The predictive value of a statistical model can often be improved by applying shrinkage methods. This can be achieved, e.g., by regularized regression or empirical Bayes approaches. Various types of shrinkage factors can also be estimated after a maximum likelihood. While global shrinkage modifies all regression coefficients by the same factor, parameterwise shrinkage factors differ between regression coefficients. With variables which are either highly correlated or associated with regard to contents, such as several columns of a design matrix describing a nonlinear effect or two main effects and their pairwise interaction term, parameterwise shrinkage factors are not interpretable and a compromise between global and parameterwise shrinkage, termed 'joint shrinkage', is a useful extension. A computational shortcut to resampling-based shrinkage factor estimation based on DFBETA residuals can be applied. Global, parameterwise and joint shrinkage for models fitted by lm, glm, coxph, and mfp is available.

Arguments

Notes

Sauerbrei (1999) suggested that before estimating parameterwise shrinkage factors, the data should be standardized to have a mean of 0 and unit variance.

Details

Functions included in the shrink-package:

shrink a function to compute global, parameterwise and joint post-estimation
shrinkage factors of fit objects of class lm, glm, coxph, or mfp.
coef.shrink returns shrunken regression coefficients from objects of class shrink.
predict.shrink obtains predictions from shrunken regression coefficients from objects
of class shrink.
vcov.shrink returns the variance-covariance matrix of shrinkage factors.
print.shrink prints objects of class shrink.
summary.shrink summary of objects of class shrink.

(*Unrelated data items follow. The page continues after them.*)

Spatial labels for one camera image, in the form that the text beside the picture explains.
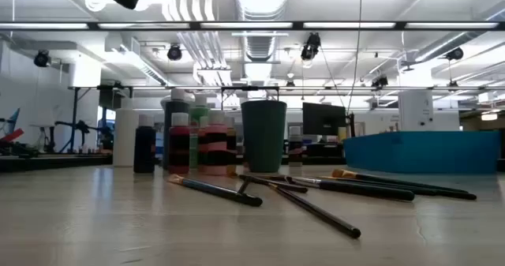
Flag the blue paint bottle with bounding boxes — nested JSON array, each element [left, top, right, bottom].
[[133, 114, 157, 174]]

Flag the green plastic cup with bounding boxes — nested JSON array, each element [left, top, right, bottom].
[[241, 99, 288, 174]]

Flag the thin pointed paintbrush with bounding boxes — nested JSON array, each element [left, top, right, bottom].
[[166, 174, 264, 208]]

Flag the small dark paint bottle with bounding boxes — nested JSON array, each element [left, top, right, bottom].
[[288, 126, 304, 168]]

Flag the thin brush gold ferrule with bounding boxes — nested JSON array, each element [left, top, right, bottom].
[[235, 173, 309, 194]]

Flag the long brush ribbed gold ferrule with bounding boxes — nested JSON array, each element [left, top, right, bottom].
[[269, 183, 362, 240]]

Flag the makeup brush silver ferrule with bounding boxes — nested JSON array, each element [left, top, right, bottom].
[[284, 175, 416, 202]]

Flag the blue plastic bin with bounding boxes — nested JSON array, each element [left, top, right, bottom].
[[342, 130, 501, 175]]

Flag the tall green paint bottle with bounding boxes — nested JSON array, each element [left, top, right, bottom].
[[189, 95, 211, 170]]

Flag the red paint bottle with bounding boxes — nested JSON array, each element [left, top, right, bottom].
[[168, 112, 191, 175]]

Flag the orange paint bottle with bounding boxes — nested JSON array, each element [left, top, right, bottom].
[[196, 115, 210, 174]]

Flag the pink paint bottle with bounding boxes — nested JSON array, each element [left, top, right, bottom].
[[204, 111, 229, 177]]

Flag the black ceiling spotlight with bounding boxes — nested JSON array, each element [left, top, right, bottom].
[[33, 49, 51, 68], [166, 43, 183, 62], [445, 47, 465, 62], [370, 74, 390, 90], [300, 32, 322, 62]]

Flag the tall black bottle white cap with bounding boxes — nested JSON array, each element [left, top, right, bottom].
[[163, 88, 191, 170]]

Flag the blue board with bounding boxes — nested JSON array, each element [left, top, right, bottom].
[[4, 107, 21, 136]]

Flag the red board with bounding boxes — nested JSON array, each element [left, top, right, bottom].
[[0, 128, 25, 144]]

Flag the black lab workbench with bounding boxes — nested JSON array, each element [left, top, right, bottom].
[[0, 152, 114, 173]]

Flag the black computer monitor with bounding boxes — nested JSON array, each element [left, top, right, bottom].
[[302, 102, 347, 137]]

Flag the dark office desk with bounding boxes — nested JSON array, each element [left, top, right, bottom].
[[303, 141, 345, 167]]

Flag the white cylindrical column unit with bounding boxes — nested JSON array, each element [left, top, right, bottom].
[[398, 90, 434, 132]]

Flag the black frame beam light strips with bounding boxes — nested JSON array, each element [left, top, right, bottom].
[[0, 20, 505, 32]]

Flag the hanging black cable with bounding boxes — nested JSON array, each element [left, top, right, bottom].
[[346, 0, 364, 115]]

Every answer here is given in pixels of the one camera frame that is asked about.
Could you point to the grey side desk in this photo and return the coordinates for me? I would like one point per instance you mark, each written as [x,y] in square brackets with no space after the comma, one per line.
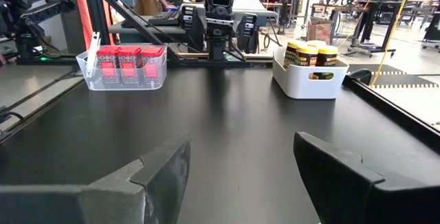
[148,30]

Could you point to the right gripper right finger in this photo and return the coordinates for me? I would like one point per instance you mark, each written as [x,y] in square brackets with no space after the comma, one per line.
[361,196]

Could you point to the backlit keyboard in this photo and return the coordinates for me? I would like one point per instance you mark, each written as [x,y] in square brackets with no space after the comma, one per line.
[165,18]

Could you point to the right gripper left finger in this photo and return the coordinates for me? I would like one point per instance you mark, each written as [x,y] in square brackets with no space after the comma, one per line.
[96,203]

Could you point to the black workshop desk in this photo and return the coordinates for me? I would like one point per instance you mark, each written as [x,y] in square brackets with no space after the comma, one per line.
[373,18]

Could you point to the black orange-edged floor mat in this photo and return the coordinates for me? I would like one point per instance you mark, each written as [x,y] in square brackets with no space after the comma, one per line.
[392,79]

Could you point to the black equipment with green light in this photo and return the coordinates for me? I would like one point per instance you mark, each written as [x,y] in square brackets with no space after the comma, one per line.
[20,18]

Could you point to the white plastic bin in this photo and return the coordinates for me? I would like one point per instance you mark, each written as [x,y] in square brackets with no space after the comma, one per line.
[309,81]

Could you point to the yellow-lid dark spice jar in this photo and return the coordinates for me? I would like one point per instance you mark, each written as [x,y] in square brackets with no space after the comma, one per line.
[326,57]
[306,57]
[291,54]
[316,42]

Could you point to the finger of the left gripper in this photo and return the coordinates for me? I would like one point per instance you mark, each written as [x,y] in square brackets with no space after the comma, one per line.
[192,24]
[248,31]

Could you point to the clear plastic bin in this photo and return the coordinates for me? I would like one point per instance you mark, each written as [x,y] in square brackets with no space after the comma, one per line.
[122,79]

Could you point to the brown cardboard box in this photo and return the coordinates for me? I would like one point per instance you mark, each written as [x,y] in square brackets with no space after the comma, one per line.
[318,30]

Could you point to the brown backpack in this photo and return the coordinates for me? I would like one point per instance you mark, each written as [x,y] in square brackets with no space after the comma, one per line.
[148,1]

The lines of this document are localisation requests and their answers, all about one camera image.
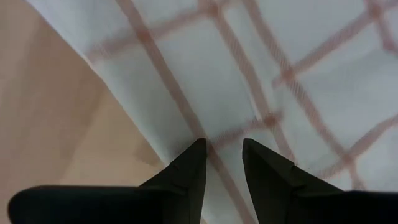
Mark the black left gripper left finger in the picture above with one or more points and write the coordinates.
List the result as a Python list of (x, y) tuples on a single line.
[(140, 202)]

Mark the white checked towel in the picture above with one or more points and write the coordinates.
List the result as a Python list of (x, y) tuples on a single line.
[(248, 62)]

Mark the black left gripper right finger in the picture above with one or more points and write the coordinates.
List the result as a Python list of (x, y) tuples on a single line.
[(295, 202)]

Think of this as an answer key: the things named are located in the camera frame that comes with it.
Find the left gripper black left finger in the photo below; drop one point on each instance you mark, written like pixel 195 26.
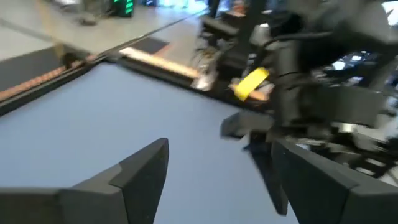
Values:
pixel 130 193

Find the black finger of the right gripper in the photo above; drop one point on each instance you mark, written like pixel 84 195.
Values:
pixel 248 124
pixel 264 168

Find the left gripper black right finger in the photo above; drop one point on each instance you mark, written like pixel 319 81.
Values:
pixel 326 199

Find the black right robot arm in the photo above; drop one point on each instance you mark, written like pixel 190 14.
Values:
pixel 326 37

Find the yellow tag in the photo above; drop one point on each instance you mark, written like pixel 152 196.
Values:
pixel 251 83

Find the wooden side board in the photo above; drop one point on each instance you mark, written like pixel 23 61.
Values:
pixel 155 60

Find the device with green lights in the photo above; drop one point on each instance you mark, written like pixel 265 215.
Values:
pixel 124 7

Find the black table frame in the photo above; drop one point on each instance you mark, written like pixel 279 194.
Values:
pixel 31 98

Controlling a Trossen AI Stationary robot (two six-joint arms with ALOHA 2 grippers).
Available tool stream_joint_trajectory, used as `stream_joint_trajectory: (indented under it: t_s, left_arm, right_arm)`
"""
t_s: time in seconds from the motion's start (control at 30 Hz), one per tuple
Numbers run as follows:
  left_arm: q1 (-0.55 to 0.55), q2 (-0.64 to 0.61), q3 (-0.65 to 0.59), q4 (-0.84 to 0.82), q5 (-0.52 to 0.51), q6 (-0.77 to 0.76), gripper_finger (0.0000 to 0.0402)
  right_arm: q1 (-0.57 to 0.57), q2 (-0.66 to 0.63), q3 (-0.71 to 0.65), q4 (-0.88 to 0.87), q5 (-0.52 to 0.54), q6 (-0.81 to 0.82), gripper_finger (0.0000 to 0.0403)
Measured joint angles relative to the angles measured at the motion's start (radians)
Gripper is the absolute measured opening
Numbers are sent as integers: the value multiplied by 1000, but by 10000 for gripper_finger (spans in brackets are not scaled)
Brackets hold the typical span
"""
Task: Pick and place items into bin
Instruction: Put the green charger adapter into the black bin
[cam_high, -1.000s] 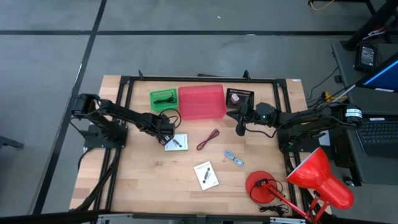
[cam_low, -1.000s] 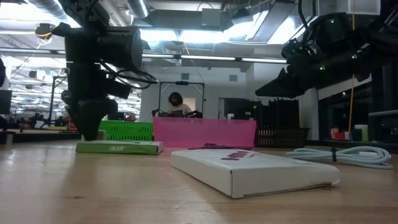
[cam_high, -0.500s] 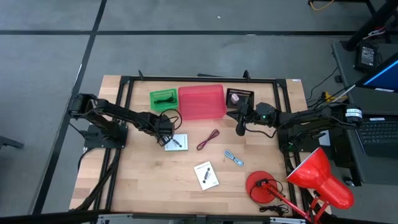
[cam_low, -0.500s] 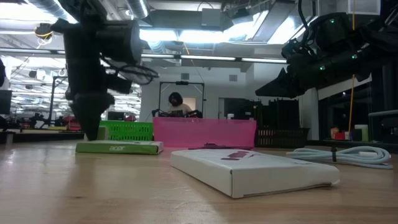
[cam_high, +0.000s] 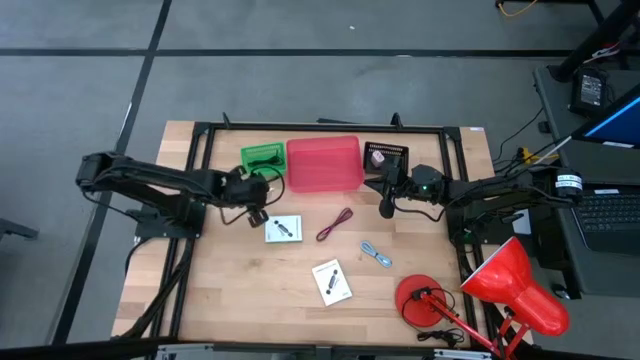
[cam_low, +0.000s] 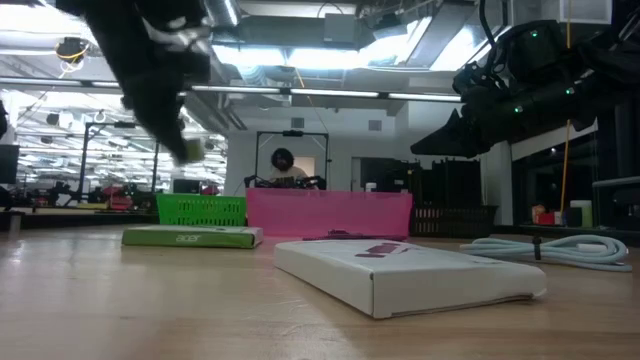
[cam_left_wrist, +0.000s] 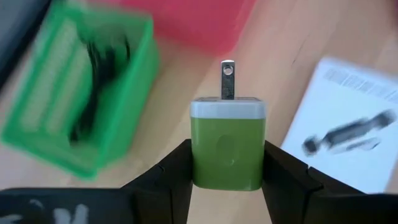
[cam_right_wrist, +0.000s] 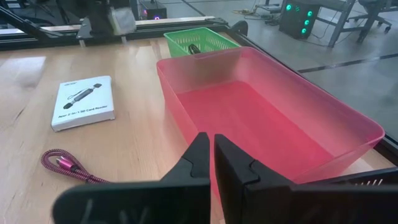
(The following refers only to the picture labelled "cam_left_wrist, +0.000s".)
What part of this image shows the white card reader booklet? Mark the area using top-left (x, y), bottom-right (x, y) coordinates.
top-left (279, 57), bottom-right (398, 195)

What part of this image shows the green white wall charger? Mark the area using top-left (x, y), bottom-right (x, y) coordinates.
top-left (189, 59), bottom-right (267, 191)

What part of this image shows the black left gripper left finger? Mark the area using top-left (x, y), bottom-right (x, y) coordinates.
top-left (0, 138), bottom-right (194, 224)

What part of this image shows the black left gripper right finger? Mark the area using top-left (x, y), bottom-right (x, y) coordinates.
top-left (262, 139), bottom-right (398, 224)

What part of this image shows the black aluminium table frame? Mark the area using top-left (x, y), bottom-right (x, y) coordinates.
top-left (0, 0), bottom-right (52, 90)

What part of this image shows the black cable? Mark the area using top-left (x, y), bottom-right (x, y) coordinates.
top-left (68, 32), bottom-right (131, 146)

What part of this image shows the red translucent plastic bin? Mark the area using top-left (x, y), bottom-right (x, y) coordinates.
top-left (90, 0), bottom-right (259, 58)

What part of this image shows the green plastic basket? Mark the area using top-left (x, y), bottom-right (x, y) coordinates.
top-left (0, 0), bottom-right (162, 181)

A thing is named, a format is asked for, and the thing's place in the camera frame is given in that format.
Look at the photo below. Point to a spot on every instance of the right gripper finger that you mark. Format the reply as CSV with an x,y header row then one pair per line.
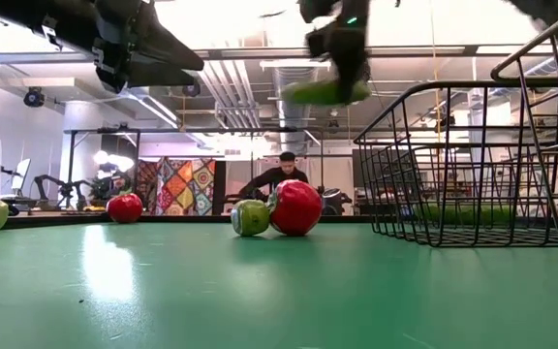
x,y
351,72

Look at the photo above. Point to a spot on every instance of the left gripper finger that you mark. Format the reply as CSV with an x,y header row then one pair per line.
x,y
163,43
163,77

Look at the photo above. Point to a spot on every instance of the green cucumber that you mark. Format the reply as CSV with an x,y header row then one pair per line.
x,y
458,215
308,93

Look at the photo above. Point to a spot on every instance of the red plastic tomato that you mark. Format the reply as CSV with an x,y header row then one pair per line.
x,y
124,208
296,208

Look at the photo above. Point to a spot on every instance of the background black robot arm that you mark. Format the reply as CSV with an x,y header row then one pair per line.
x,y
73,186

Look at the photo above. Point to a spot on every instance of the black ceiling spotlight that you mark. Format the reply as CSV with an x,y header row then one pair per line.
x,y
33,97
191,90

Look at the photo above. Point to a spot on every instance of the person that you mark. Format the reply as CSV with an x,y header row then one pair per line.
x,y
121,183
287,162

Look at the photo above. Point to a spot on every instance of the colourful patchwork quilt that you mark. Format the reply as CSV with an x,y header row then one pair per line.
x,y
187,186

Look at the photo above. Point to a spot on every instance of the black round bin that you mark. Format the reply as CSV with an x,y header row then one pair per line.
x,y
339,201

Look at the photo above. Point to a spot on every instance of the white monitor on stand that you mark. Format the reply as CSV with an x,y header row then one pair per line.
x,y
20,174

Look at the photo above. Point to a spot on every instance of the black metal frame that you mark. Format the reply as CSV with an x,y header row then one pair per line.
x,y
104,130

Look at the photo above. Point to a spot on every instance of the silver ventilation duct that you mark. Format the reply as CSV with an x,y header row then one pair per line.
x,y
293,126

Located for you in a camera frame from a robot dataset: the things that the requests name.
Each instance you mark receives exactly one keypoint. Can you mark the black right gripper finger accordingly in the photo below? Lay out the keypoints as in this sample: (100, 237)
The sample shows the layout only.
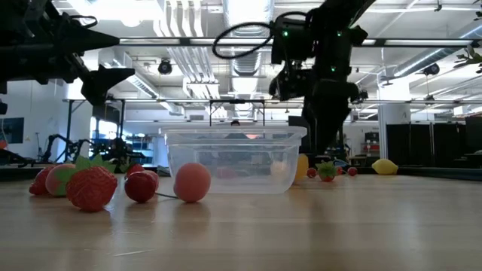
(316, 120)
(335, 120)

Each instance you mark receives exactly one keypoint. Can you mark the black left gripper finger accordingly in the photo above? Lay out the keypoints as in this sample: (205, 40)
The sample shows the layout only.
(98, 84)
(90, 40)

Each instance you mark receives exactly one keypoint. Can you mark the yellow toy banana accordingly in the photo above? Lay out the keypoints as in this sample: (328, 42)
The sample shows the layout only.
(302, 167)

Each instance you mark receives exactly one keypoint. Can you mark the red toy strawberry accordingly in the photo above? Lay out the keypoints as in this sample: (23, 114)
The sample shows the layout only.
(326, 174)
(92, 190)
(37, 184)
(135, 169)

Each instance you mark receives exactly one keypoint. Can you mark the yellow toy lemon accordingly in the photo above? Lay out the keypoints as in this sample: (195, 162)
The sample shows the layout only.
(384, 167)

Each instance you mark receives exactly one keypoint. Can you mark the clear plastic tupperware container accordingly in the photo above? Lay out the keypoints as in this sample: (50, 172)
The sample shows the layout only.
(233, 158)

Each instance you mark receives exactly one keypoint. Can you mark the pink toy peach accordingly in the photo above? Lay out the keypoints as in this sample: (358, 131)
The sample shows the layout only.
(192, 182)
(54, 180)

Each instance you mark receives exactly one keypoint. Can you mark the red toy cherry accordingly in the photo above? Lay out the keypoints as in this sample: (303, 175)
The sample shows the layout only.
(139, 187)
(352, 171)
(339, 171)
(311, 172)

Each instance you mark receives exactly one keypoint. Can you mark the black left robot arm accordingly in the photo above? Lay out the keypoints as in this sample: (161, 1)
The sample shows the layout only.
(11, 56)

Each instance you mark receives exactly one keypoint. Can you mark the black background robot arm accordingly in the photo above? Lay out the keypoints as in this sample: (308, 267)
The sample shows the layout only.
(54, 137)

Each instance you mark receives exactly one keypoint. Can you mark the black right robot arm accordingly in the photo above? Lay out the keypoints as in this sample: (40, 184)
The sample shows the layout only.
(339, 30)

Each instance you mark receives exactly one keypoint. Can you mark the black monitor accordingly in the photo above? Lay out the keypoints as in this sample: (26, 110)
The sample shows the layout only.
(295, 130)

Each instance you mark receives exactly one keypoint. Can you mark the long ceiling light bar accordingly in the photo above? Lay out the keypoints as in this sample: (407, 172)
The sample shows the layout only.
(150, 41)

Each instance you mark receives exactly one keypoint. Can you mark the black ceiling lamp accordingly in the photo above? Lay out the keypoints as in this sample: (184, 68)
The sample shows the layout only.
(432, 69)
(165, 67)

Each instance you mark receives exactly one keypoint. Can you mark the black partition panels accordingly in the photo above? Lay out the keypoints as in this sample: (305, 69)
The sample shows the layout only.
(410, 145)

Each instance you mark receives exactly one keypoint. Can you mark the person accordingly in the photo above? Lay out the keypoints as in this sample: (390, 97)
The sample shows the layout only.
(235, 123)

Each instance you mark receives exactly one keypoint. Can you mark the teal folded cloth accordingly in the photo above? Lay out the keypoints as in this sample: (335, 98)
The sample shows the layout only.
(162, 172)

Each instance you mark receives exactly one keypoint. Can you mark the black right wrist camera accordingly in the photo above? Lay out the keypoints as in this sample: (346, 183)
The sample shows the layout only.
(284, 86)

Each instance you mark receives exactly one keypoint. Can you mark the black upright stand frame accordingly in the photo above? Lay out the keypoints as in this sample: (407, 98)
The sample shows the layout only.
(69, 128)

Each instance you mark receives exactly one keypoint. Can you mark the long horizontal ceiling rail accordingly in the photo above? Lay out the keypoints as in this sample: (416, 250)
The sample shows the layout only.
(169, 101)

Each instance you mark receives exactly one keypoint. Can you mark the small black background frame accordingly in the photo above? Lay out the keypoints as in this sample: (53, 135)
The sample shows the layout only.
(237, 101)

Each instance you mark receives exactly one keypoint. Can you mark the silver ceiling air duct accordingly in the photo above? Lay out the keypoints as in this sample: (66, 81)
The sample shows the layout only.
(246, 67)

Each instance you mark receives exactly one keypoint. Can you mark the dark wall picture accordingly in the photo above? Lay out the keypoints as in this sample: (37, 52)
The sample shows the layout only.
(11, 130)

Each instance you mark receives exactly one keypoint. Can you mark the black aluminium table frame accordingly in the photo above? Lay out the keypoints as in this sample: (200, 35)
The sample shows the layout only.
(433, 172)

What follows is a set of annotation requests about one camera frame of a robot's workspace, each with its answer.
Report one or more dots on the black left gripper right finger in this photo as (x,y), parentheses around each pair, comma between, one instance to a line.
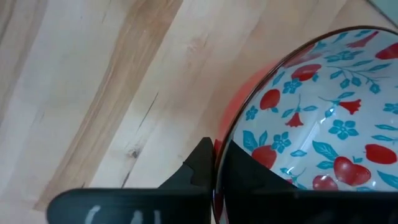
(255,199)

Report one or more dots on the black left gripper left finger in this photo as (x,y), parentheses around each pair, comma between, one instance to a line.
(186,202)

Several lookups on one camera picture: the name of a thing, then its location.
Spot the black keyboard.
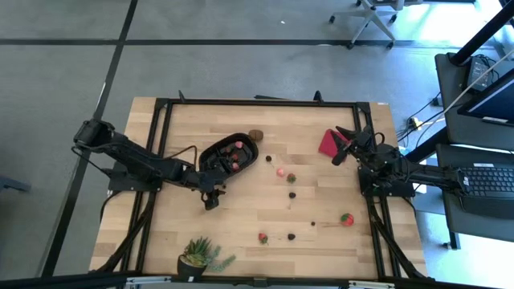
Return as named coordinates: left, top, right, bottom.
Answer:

Data set included in the shrink-package:

deepvein deep vein thrombosis study
GBSG German breast cancer study

References

Dunkler D, Sauerbrei W, Heinze G (2016). Global, Parameterwise and Joint Shrinkage Factor Estimation. Journal of Statistical Software. 69(8), 1-19. tools:::Rd_expr_doi("10.18637/jss.v069.i08")
Sauerbrei W (1999) The use of resampling methods to simplify regression models in medial statistics. Applied Statistics 48(3): 313-329.
Verweij P, van Houwelingen J (1993) Cross-validation in survival analysis. Statistics in Medicine 12(24): 2305-2314.

See Also

shrink, coef.shrink, predict.shrink, print.shrink, summary.shrink, vcov.shrink, deepvein

Examples

Run this code
# with glm, family = binomial
set.seed(888)
intercept <- 1
beta <- c(0.5, 1.2)
n <- 200
x1 <- rnorm(n, mean = 1, sd = 1)
x2 <- rbinom(n, size = 1, prob = 0.3)
linpred <- intercept + x1 * beta[1] + x2 * beta[2]
prob <- exp(linpred) / (1 + exp(linpred))
runis <- runif(n, min = 0, max = 1)
ytest <- ifelse(test = runis < prob, yes = 1, no = 0)
simdat <- data.frame(cbind(y = ifelse(runis < prob, 1, 0), x1, x2))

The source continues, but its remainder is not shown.